A Human Called Woman

Here’s a solo album I recorded in 2005, that I re-released last month on Noisetrade where you can download it for free.





  1. Julia, I am one of those who skips over track 3, not because of the songwriting, it is just as strong as the rest of this fine album…I just can’t take the subject. I may have mentioned sometime ago I read Robert Alter’s translations of the Hebrew Bible, he is a great place to go for perspective on difficult stories like that of Judges 19….Alter stresses that many of the extreme stories in the these books may not have in fact actually happened. Of course the ancient near east was a brutal place, but things like “the ban,” in which God commanded Israel to wipe out entire towns-man, boys, and non-virgin women, (and cattle)-are likely not historical. Instead, the stories were told and retold in such a way to emphasize a theological point that became dominant much later than the purported events…namely that God required utter separation and purity from his people.

    I just pulled Alter’s translation off the shelf and reread Judges 19. It is truly shocking. But Alter makes clear that this tale is not historical, it is simply a retelling of Lot in Sodom in Genesis 19. The difference, says Alter, is that in Genesis God actively intervenes in human affairs, and thus the strangers are spared rape via some supernatural blinding of the rapists eyes. Not so in Judges. Human beings are free to mutilate and rape at will in this book.

    To me, it is a relief to realize that the Bible and its attendant horrors are both more, and less, than the inerrantist, spiritualized nonsense that you and I were brought up to believe. It is more in the sense that the Bible is a fascinating and important literature, and can be understood as can any other translated ancient text. But more importantly it is less, infinitely less, than what we were told: it is no “Word of God,” it is a developed, heavily edited human work that evolved over time. And the changes in tone, perspective, and actual theology that are evident in even a cursory reading of the Bible are explainable via rational, scientific types of analyses. What a relief this is.

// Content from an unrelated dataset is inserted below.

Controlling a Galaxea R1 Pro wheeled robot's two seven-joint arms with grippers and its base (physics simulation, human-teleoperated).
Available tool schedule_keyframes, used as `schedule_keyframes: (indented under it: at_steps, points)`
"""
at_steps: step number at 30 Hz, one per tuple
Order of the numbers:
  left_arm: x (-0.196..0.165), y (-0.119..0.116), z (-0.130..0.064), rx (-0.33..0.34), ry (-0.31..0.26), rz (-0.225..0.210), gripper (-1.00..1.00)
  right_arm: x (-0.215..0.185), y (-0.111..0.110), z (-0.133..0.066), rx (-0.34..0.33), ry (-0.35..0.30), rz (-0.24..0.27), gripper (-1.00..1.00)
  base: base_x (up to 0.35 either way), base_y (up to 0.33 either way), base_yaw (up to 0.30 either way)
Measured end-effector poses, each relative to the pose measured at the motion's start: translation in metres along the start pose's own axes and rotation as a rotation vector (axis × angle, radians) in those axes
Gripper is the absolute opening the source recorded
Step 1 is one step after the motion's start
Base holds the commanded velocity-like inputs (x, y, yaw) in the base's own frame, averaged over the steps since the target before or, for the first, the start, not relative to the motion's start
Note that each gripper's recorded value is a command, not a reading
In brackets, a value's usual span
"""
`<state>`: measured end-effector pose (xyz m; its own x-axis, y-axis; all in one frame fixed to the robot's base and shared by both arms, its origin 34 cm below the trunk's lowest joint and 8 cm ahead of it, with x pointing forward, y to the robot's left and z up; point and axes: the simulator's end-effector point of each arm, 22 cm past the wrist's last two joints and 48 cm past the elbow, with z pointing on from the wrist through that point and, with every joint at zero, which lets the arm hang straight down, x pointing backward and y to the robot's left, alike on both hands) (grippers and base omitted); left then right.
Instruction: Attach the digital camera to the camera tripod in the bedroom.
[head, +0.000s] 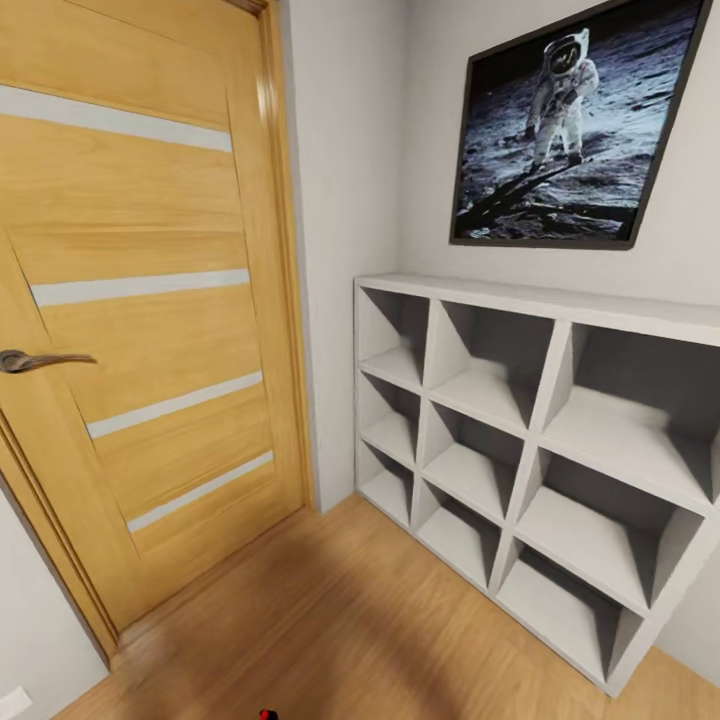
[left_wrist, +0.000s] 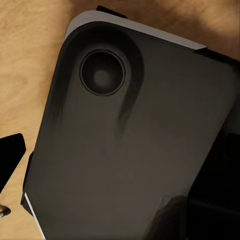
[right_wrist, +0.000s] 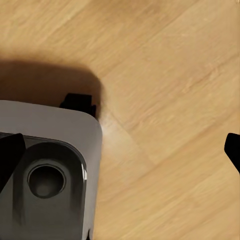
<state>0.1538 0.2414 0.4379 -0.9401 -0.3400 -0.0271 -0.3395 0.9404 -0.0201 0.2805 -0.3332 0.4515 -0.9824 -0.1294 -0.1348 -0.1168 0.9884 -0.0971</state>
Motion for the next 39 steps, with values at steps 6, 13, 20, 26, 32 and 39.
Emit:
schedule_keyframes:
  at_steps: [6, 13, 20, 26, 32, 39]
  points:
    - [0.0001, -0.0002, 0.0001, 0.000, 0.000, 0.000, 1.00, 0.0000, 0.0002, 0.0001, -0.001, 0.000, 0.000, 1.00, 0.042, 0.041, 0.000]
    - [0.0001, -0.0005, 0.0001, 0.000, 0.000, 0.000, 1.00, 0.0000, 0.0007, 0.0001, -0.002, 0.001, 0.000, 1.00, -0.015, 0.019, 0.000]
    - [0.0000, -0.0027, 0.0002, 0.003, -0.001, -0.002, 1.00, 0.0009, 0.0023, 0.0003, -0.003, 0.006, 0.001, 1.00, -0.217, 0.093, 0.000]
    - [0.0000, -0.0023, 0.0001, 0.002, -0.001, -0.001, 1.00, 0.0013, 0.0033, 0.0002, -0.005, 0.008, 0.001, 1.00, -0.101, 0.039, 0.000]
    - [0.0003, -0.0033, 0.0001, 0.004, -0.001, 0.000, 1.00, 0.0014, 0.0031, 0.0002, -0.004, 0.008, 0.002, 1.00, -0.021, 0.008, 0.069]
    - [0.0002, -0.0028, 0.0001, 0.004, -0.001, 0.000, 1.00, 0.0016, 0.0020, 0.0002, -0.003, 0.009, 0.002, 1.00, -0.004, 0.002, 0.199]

    I must thank the Bible for inspiring a young woman to reflect on her nature and on society, and to record this brief but very strong little album of songs. I listen to it about once a year, and each time am impressed by the songwriting. This little record has aged well, Julia!

    • Thanks for your comment, Nnox. It’s been interesting pulling this album out again after ten years. My perspective and my faith has done some serious moving since I wrote and recorded these songs, but because they are more art than dogma, I’ve been surprised to find that I still basically believe in this album.

      And that is a lot like my view of the Bible. I used to see it as inerrant, a list of historical facts and figures, a checklist for proper doctrine; and any seeming inconsistencies needed to be explained in order for the whole to be useful. Now I see it as a record of certain people and people groups’ spiritual experience of life. Reading the creation accounts in Genesis as poetry/art/myth (in the best and strongest sense of the word) instead of science or history text makes the reading more significant for me, not less. Not to mention that it makes much more sense. And so on, throughout the biblical text. (I do understand that some of the writings are meant to be historical records, but even in those cases, history was not approached the same way in those times and places as it is in my own time and place, and it helps to understand this.)

      The same with these songs – though I did write them when I was taking a literal view of the Bible, what captivated me and mostly (I think) comes through in the songs is the mythic element, the human, the struggle, the beauty, the true – and this isn’t the first time I’ve thought that if it weren’t for my love of art, poetry, song, imagination, I’m not sure I would still count myself as a person of faith.